In addition to OTC, a Memory × ERS level interaction (and a significant item-ERS effect in the regression analysis) was also found in the vicinity of the supplementary eye fields. As discussed later, this unexpected finding could reflect ERS in eye movement patterns (Holm & Mäntylä, 2007; Laeng & Teodorescu, 2002).
Main Effect of Memory
The main effect of Memory identified brain regions where both item-ERS and set-ERS predicted memory ratings (see middle panel of Table 1). This main effect of Memory on ERS appeared most strongly in bilateral VLPFC. As illustrated by Figure 3B, ERS in VLPFC increased monotonically as a function of memory for both item-ERS and set-ERS. Although the VLPFC was also found to show a main effect of Memory in our previous recognition study (Ritchey et al., 2013), the current result indicates that this effect is not dependent on the perception of visual scenes during retrieval. Given the memory effect applies to both item-ERS and set-ERS, this region is likely to mediate processes that enhance the encoding and retrieval of all pictures, such as cognitive control processes (Badre & Wagner, 2007).
Main Effect of ERS Level
The main effect of ERS level identified regions where item-ERS was greater than set-ERS, irrespective of memory (see bottom panel of Table 1). Unlike contrasts involving the memory factor, here we did not need to conduct a regression analysis to control for univariate activation differences across memory levels. A main effect of ERS level was evident in the posterior midline, including RSC and extending into adjacent posterior cingulate cortex (PCC). As illustrated by Figure 3C, item-ERS in this region was greater than set-ERS regardless of memory ratings. The absence of overlap in early sensory cortex is unsurprising given the nature of retrieval trials; however, the finding of a main effect within RSC/PCC is consistent with evidence linking RSC to the automatic activation of contextual associations (Ranganath & Ritchey, 2012; Kveraga et al., 2011; Bar, 2004; Bar & Aminoff, 2003), as considered further in the Discussion section.

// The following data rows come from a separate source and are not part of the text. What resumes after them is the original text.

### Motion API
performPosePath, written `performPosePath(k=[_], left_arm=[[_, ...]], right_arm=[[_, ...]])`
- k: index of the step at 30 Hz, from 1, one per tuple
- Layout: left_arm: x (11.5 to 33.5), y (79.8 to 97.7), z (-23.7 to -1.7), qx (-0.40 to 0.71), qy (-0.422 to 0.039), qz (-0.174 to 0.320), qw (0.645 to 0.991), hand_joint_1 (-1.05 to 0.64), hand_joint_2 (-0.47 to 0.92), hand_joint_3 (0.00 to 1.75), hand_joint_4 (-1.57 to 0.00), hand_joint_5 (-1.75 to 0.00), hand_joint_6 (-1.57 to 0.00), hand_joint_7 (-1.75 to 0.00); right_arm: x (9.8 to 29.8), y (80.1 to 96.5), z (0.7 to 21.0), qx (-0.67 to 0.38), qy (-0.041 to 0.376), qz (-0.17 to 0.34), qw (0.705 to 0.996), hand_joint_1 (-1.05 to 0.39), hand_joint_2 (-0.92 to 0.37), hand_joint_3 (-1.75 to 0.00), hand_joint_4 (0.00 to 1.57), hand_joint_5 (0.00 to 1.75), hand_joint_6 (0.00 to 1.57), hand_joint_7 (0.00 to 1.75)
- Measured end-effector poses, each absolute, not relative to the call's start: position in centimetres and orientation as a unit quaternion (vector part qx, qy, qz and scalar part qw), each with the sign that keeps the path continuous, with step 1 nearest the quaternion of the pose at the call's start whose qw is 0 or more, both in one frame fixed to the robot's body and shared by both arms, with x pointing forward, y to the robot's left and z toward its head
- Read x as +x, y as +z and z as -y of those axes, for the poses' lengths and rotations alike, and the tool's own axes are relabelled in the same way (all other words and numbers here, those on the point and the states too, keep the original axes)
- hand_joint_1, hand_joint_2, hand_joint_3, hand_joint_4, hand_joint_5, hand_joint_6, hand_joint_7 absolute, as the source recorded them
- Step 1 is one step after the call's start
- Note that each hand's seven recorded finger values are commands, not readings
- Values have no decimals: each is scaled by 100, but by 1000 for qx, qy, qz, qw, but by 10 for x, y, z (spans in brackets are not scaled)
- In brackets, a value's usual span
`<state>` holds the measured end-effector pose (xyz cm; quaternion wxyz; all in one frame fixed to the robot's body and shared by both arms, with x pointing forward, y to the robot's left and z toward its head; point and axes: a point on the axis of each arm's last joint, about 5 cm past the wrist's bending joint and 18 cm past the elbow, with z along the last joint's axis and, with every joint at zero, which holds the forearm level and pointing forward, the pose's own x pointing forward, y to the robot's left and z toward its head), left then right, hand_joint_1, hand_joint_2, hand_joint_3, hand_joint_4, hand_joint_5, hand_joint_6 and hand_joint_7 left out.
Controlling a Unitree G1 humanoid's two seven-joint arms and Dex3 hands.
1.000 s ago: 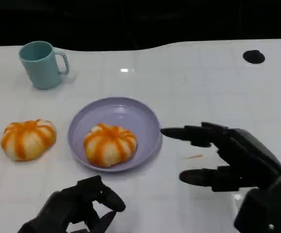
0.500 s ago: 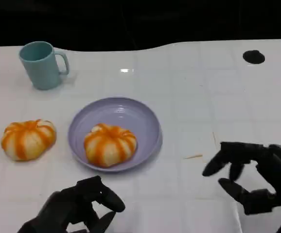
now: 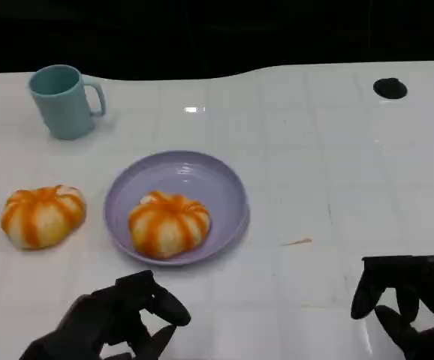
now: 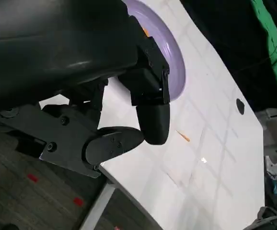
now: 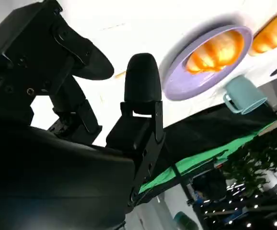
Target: Grasp the bread from the table and place it into the plate.
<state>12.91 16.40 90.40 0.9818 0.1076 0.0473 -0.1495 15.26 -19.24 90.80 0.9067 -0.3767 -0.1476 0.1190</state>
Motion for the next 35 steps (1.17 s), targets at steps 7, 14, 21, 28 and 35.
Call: performPosePath(k=[7,14,21,28,35], left_arm=[[130,903,-165,110,-151,-45,981,-22,79,67,-64,-175,-64,-124],[130,902,-166,107,-150,-45,982,-22,80,66,-63,-175,-64,-123],[130,901,-166,107,-150,-46,982,-21,80,65,-62,-175,-65,-123],[131,901,-167,108,-148,-45,982,-22,80,65,-63,-175,-65,-124],[131,901,-168,109,-148,-43,982,-22,79,66,-63,-175,-65,-124]], right_arm=[[154,897,194,-376,102,153,908,0,-17,-145,97,175,92,135],[155,894,193,-374,100,156,909,-2,-17,-144,96,175,90,137],[157,892,189,-372,100,158,909,-4,-17,-144,97,175,90,138],[158,892,186,-372,102,163,908,-4,-16,-144,97,175,89,138],[158,891,185,-370,99,165,909,-1,-16,-144,97,175,90,137]])
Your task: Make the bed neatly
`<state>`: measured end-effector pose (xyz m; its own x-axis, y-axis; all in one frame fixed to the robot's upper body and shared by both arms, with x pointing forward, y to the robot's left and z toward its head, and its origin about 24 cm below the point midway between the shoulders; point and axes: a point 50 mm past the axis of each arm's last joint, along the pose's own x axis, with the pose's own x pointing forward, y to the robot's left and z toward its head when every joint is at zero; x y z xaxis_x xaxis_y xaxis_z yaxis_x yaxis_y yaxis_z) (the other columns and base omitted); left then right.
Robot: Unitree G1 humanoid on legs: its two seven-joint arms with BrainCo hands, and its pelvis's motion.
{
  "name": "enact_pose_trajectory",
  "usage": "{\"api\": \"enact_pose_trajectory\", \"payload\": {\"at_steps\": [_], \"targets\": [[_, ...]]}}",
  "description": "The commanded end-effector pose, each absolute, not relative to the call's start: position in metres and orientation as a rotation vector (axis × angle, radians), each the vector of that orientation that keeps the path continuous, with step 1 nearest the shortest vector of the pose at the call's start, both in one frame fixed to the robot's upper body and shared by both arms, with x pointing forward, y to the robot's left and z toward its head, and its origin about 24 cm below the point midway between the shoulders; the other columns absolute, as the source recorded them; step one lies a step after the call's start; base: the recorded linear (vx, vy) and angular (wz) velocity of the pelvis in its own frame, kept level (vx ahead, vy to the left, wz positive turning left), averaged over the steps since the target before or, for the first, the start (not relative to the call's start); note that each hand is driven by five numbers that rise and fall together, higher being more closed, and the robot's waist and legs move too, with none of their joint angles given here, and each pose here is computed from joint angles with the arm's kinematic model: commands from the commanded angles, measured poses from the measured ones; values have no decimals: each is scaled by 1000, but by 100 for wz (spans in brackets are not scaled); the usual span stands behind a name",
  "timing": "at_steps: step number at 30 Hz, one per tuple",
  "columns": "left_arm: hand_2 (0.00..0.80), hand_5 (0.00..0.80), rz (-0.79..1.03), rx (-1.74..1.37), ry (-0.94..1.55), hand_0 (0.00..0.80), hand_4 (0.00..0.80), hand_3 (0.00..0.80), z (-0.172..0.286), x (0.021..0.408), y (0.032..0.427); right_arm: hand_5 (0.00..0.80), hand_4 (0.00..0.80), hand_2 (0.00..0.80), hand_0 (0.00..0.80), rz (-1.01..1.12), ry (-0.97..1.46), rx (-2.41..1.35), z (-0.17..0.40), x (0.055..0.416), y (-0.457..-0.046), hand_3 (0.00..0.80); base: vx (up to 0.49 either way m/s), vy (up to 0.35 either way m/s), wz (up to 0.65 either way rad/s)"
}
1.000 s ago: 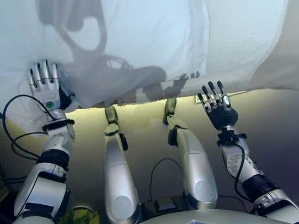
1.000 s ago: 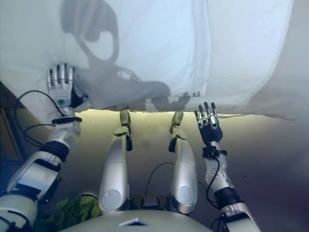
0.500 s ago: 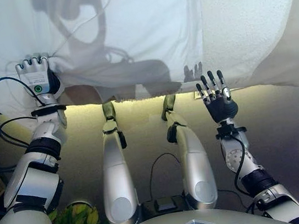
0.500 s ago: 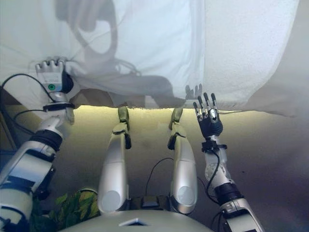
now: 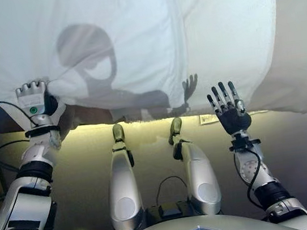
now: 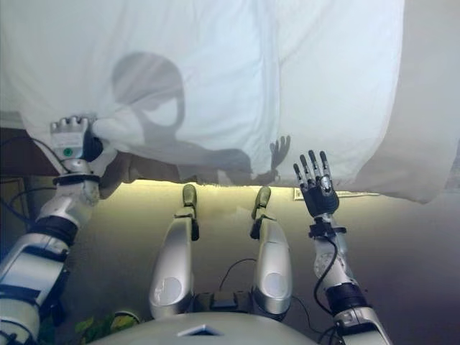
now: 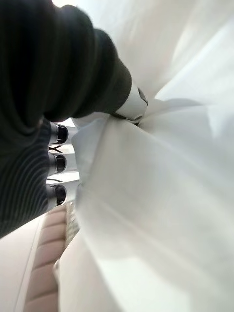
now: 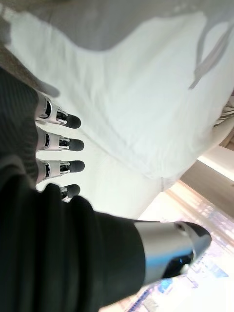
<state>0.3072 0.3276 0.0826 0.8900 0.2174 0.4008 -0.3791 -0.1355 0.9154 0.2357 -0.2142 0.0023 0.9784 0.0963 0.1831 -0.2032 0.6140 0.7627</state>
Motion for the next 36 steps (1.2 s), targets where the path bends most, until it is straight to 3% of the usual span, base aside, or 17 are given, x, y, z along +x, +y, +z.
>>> {"api": "enact_pose_trajectory", "payload": {"at_steps": [1, 8, 15, 26, 35, 36], "targets": [[800, 800, 545, 1746, 60, 800, 800, 800, 75, 260, 385, 0, 0, 0, 0, 125, -149, 837, 0, 208, -251, 0, 21, 109, 4], [800, 800, 546, 1842, 100, 800, 800, 800, 109, 240, 417, 0, 0, 0, 0, 89, -139, 787, -3, 197, -282, 0, 55, 104, 6], [800, 800, 483, 1873, 211, 800, 800, 800, 76, 247, 407, 0, 0, 0, 0, 3, -105, 720, 5, 226, -247, 0, 131, 177, 13], [800, 800, 386, 1898, 366, 800, 800, 800, 34, 239, 393, 0, 0, 0, 0, -84, -62, 627, -9, 234, -223, 0, 86, 137, 7], [800, 800, 423, 1931, 517, 800, 800, 800, 28, 224, 407, 0, 0, 0, 0, -117, -34, 608, -14, 234, -214, 0, 53, 58, 5], [0, 0, 409, 1932, 558, 0, 0, 0, 19, 220, 404, 0, 0, 0, 0, -117, -26, 600, -15, 235, -212, 0, 34, 94, 12]]}}
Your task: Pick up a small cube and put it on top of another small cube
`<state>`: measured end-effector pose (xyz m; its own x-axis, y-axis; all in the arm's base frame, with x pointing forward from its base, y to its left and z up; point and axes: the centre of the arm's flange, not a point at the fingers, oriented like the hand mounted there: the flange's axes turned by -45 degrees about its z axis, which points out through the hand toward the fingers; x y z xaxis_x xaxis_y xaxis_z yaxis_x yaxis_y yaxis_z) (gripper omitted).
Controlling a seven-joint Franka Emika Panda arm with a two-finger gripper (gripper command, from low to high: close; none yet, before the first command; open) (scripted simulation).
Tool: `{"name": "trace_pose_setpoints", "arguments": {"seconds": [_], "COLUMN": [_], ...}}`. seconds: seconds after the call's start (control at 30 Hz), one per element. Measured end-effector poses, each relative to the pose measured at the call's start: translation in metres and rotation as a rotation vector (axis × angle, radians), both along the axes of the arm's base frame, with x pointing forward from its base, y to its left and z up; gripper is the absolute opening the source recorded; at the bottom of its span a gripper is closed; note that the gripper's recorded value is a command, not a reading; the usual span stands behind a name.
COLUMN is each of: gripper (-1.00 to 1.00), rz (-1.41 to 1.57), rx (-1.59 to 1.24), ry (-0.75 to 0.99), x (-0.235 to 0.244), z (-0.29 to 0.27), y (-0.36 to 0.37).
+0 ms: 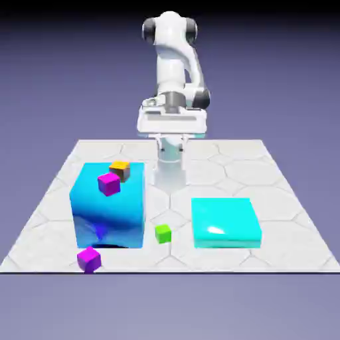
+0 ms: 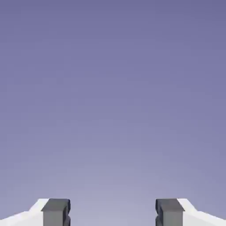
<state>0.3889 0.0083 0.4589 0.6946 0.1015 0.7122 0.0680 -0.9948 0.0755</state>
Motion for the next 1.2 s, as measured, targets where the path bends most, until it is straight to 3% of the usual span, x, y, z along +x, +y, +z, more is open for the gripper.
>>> {"name": "trace_pose_setpoints", "arguments": {"seconds": [0.57,1.2], "gripper": [0.00,0.00], "rz": [0.359,0.855], "rx": [-0.611,-1.128], "ry": [0.107,0.481], "x": [0.003,0.007], "z": [-0.032,-0.148], "y": [0.046,0.062]}}
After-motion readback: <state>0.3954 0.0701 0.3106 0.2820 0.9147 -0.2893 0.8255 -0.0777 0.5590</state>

fMRI Results: Effects of Encoding Activity on ERS
Our fourth goal was to identify how the engagement of various regions at encoding related to fluctuations in item-specific reinstatement. Standardized item-ERS in left OTC was found to be correlated with encoding activity in two areas: the left anterior medial-temporal lobe, spanning the hippocampus and amygdala, and visual cortex (Table 2; Figure 4B). In both regions, increased activity during encoding was associated with higher standardized item-ERS in left OTC. The finding that hippocampal activity during encoding predicted item-ERS associated with memory success is consistent with neurobiological models that postulate that the hippocampus stores indexes for the location of cortical memory traces. These models predict that the engagement of the hippocampus during encoding is critical for the reactivation of item-specific memory traces during retrieval, and our finding supports this idea.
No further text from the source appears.